Os desafios no combate à ansiedade na sociedade contemporânea

Enviada em 17/06/2020

Durante o período entre guerras, os países europeus estavam destruídos economicamente, enquanto os Estados Unidos lucrava com a exportação para o continente em crise. A Europa, porém, começou a se restabelecer, não dependendo mais da indústria norte-americana. Tal fato histórico ficou conhecido como “Depressão de 1929”, uma vez que muitos empresários falidos, tomados por profunda decepção, optaram por dar fim às suas vidas como solução aos seus problemas. Paralelamente a essa realidade, na sociedade contemporânea é notável a parcela de pessoas que enfrenta transtornos psicológicos vinculados a ansiedade, decorridos da instabilidade política e social do Brasil, essas que optam constantemente por ajuda profissional. Sendo assim, alternativas que suprimam tais questões devem ser postas em vigor a fim de serem combatidas.

Em primeira análise, cabe destacar o quão significativo é o papel do meio em que o sujeito vive em sua formação mental. Consoante a Teoria do Habitus elaborada pelo sociólogo francês Pierre Bourdieu, a sociedade possuía padrões que são impostos, naturalizados e, posteriormente, reproduzido pelos indivíduos. Nessa perspectiva, a fragilidade do país em que se vive influencia diretamente no comportamento e saúde mental do povo.

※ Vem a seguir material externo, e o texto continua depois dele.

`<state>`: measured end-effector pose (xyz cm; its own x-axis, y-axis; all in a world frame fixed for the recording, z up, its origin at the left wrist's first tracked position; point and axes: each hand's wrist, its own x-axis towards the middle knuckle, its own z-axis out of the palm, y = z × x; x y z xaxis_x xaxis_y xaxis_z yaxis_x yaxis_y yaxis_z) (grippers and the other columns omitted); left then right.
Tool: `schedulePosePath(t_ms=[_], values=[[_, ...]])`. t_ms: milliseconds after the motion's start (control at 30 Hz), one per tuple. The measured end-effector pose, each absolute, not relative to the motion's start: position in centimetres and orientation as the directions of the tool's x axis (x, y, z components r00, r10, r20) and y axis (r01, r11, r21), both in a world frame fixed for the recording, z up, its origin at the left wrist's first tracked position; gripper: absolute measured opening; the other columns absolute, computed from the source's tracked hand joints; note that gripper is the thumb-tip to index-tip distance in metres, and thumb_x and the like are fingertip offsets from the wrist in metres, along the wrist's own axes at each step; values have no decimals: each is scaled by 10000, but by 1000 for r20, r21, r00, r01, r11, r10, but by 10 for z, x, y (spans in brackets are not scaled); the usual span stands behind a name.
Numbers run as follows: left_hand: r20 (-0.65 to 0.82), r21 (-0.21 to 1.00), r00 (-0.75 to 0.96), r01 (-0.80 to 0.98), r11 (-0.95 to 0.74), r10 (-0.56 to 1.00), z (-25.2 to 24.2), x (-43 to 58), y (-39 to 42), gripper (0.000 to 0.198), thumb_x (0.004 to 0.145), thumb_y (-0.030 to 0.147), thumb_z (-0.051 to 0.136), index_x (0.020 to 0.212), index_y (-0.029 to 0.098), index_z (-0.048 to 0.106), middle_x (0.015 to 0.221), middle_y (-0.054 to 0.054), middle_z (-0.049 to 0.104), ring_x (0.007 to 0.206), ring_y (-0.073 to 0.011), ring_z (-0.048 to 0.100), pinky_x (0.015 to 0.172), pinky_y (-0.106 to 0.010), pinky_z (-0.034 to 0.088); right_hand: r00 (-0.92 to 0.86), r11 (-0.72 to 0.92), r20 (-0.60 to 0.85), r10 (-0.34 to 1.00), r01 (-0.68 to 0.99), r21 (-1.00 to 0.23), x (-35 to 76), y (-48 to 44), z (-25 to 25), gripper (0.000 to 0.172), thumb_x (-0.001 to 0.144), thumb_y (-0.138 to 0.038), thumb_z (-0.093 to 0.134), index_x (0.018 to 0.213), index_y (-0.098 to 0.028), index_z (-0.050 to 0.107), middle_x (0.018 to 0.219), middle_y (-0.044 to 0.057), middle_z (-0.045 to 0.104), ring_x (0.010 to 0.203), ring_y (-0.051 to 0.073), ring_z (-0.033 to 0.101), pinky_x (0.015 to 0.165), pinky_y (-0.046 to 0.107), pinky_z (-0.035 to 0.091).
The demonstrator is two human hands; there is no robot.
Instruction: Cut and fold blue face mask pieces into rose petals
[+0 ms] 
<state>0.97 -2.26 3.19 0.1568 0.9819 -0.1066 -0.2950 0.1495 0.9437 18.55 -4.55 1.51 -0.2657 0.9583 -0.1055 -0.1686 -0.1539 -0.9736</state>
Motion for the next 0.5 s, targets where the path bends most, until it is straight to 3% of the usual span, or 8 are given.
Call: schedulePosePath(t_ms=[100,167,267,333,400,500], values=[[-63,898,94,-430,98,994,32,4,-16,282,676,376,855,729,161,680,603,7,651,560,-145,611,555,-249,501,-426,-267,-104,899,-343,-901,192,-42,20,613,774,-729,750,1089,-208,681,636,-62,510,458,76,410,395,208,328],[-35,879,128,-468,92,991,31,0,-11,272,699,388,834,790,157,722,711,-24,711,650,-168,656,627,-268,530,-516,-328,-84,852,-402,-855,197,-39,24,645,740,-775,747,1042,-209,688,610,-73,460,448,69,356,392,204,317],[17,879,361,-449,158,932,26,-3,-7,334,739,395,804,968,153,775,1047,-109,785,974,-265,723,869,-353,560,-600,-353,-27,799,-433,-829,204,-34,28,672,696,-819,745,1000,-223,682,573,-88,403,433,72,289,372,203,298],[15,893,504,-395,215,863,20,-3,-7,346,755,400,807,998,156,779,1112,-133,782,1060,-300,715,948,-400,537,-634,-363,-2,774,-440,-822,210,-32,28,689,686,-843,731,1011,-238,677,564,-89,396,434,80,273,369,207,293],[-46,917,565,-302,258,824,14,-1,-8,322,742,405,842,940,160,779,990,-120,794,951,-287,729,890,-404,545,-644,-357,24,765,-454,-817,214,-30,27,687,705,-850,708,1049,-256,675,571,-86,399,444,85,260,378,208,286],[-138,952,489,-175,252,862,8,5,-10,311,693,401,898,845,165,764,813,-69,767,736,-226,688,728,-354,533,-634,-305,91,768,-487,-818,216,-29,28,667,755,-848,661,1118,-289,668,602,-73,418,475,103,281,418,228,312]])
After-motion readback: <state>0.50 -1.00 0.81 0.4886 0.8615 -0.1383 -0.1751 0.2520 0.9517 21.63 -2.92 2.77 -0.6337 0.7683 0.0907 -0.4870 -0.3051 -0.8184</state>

Outrossim, o preconceito da população com a utilização de medicamentos atenua a erradicação de distúrbios mentais. É importante destacar que de acordo com as ideias de Durkheim o fato social é uma maneira coletiva de agir e de pensar a qual determina inúmeros comportamentos sociais. Ao seguir essa linha de raciocínio, verifica-se que o tabu em relação ao uso de remédios sempre esteve presente na construção cultural brasileira colaborando para a manutenção do problema.

Dado o exposto, é de suma relevância o papel do Estado e de empresas privadas na manutenção de uma crise financeira nacional. Cabe ao Congresso Nacional, através de Comissões, realizar audiências públicas com os diversos setores da sociedade, tendo como objetivo discutir com especialistas sobre possíveis medidas que possam reduzir disfunções psicológicas dos cidadãos, uma vez que a situação do governo é uma agente de extrema relevância na situação a qual a nação encontra-se, pois implica na saúde psíquica da sociedade. Em conjunto com instituições não governamentais, torna-se fundamental a realização de políticas público-privadas para a melhor distribuição de medicação para pacientes com problemas de ansiedade. Dessa forma, o tratamento e a redução de indivíduos com esse tipo de enfermidade será mais eficaz.